Your objective:
Look over the material for the string "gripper". Copy every line where it turns up.

####################

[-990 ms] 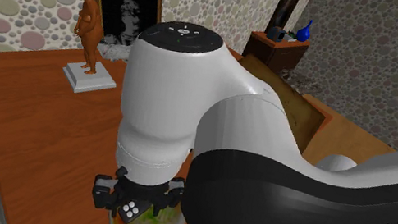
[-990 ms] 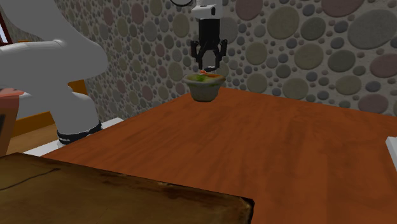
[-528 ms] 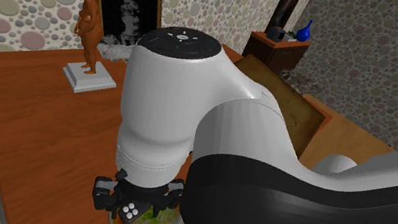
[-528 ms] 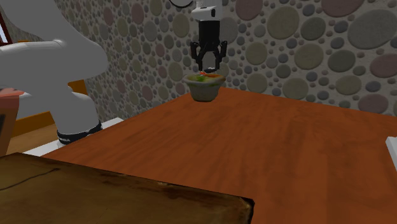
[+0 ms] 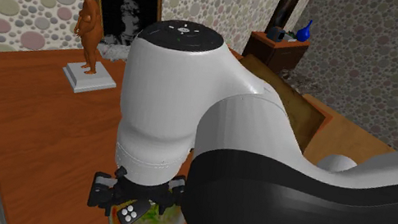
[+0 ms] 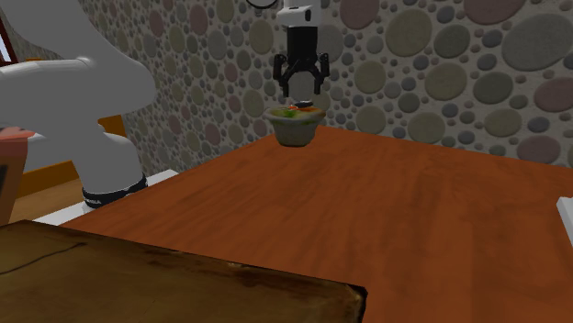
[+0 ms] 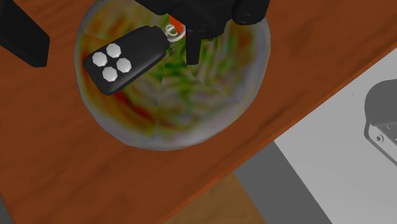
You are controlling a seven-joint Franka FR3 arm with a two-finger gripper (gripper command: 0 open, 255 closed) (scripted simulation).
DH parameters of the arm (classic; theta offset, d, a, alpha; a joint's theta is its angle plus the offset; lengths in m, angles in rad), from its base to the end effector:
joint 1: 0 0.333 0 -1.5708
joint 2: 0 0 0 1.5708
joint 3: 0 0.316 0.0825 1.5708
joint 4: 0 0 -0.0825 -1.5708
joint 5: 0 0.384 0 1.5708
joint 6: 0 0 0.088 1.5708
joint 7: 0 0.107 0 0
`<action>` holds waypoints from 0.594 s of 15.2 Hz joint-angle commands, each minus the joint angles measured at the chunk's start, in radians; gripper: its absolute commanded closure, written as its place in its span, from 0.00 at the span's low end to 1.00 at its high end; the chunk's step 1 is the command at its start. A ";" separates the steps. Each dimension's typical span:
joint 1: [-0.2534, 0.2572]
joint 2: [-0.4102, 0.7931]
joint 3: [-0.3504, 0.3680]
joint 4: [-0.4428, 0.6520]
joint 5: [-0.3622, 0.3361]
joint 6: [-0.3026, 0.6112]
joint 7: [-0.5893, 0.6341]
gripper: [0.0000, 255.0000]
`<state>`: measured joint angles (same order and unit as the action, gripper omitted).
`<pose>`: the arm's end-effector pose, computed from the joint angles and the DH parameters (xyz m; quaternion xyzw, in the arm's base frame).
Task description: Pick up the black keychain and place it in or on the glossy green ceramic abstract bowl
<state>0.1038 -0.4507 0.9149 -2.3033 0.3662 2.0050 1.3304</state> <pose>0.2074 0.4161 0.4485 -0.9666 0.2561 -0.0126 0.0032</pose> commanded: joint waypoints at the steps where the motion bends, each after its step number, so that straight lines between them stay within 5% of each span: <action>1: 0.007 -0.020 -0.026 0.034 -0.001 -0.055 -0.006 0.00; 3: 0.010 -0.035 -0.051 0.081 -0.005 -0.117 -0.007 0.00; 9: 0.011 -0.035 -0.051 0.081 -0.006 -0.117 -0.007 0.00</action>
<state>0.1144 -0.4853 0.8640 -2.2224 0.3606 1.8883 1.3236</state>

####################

Your solution:
You are controlling a seven-joint Franka FR3 arm with a two-finger gripper (gripper command: 0 open, 255 closed) (scripted simulation).
`<action>` holds waypoints from 0.594 s of 15.2 Hz joint-angle commands, each minus the joint angles measured at the chunk's start, in radians; gripper: its absolute commanded closure, written as its place in its span, from 0.00 at the span's low end to 1.00 at its high end; the chunk's step 1 is the command at its start. A ";" separates the steps. Each dimension's typical span:
gripper: [0.0000, 255.0000]
`<state>`: measured joint angles (same order and unit as the action, gripper omitted).

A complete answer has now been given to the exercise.